When Windows Are Being Broken

window.jpg

This is what anger looked like in our house today. One of our kiddos broke a window in a fit of rage. I can imagine the thoughts that are rolling around by those who read this. My past self would’ve probably publicly shamed my kid for doing this. Oh, how much healing and understanding has happened to be here today and be able to see this for what it is. Just that. ANGER.

In the past I would’ve said things like - Why did you do this? What were you thinking? How could you? And then lay on the guilt and shame in layers by saying things like - our house is broken now! How are we going to pay for this? You don’t think? Why are you so bad? You don’t care about anyone or anything...blah blah blah.

Well, not today and not ever. Cause no child needs more guilt and shame in their life. NO CHILD.

We all stayed pretty calm, except the child who broke it. That child once it happened went from raging to crying.

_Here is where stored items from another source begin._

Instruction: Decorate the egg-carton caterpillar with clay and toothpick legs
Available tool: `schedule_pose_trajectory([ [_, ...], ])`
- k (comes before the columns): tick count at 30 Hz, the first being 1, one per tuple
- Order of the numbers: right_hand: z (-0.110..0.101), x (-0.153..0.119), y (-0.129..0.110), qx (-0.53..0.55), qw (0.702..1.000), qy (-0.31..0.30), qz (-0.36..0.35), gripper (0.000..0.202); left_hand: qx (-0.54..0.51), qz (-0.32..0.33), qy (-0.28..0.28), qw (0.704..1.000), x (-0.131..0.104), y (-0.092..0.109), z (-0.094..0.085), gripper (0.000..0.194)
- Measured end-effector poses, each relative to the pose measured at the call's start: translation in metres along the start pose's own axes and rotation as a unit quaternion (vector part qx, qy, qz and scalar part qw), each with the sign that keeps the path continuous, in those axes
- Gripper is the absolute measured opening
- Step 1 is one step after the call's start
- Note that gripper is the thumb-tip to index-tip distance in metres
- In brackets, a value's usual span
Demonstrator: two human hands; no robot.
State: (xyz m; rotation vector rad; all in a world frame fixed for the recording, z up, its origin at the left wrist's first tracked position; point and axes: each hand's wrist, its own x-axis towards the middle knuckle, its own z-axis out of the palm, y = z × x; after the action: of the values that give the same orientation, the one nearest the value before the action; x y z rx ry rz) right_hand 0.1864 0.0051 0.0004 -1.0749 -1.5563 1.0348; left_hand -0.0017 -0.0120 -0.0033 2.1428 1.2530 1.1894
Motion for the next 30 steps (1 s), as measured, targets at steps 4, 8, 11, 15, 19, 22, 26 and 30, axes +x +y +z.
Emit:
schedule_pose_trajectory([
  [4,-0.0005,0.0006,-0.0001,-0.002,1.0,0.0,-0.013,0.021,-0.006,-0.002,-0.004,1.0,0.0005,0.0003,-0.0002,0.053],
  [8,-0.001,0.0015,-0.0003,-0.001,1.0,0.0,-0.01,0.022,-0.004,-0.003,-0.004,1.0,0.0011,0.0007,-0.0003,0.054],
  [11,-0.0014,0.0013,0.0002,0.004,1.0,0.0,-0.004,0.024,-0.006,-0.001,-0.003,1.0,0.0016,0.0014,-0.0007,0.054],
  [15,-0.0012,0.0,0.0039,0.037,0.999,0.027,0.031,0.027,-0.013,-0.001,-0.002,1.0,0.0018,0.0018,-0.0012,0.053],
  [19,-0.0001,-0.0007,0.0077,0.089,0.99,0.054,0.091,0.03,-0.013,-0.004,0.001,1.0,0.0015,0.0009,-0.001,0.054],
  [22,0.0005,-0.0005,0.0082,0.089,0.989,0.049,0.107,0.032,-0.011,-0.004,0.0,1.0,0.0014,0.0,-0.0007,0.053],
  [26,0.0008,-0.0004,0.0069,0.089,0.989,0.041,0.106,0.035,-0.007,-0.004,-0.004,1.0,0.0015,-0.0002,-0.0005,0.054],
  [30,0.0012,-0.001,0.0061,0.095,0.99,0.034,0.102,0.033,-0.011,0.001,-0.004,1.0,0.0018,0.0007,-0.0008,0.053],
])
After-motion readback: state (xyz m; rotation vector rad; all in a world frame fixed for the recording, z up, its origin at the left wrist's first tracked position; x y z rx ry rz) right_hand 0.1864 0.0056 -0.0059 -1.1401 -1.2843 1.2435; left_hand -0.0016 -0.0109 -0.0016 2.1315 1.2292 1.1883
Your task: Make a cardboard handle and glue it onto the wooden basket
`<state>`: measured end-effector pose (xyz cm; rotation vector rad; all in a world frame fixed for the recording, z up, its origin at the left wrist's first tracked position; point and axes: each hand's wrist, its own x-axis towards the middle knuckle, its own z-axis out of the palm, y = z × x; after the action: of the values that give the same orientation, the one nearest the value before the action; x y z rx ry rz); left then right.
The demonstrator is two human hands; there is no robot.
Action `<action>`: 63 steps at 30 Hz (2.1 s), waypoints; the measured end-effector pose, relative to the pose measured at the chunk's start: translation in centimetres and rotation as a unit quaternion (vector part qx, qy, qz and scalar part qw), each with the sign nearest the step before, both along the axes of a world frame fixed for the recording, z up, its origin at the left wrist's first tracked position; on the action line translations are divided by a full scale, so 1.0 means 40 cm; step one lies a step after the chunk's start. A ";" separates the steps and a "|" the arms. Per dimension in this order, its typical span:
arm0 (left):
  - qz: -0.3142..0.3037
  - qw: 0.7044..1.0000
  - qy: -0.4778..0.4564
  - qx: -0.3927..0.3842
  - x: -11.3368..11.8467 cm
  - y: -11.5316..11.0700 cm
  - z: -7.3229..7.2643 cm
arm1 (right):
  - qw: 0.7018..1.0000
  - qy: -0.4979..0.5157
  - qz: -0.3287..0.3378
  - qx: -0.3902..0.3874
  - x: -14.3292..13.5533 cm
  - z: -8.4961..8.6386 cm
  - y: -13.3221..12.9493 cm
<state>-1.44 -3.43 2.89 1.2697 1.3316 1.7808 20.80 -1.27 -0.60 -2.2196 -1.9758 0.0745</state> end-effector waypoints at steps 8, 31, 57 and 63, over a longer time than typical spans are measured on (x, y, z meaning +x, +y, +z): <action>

This child had big feelings today. So big that it was the first time they were able to witness what their physical anger can really do. How would they know their limits if they had not experienced it for themselves. The seconds before and what that felt like in their body. Think back to a time when you were so mad and you did something that wasn’t intentional and was driven by your emotions? How did you feel afterward? Who was there? What was the outcome? How our emotions are received as a child affects how we show up and live our lives today in every experience and every relationship. Have a think about that for a minute.

From the minute we are born, we are learning how to navigate all these emotions that we hold inside. These natural feelings that we’ve been gifted to experience. As we grow, we are shown by our parents what to do with them. It took a lot for me to wake up and really ask myself how I was doing as a parent. I have learned so much from the Soul Parent | Spiritual Child™️ programs. The awareness I have gained has helped me be more present to my own emotions and how I react to things.

I celebrate this broken window. It’s given my child the ability to experience natural consequences without guilt and shame. It’s given them the ability to be more aware of their emotions and possible outcomes. It’s given them the power to choose their next course of action in the future.

I’ve left said child’s name out of this post out of respect to them. We agreed that the message here was the most important.

It’s no surprise to me that this happened during a time when many windows are being broken. A friendly reminder that our children feel energy like no other. Be there for them during these times. Be aware. Give them big hugs. Have the big talks.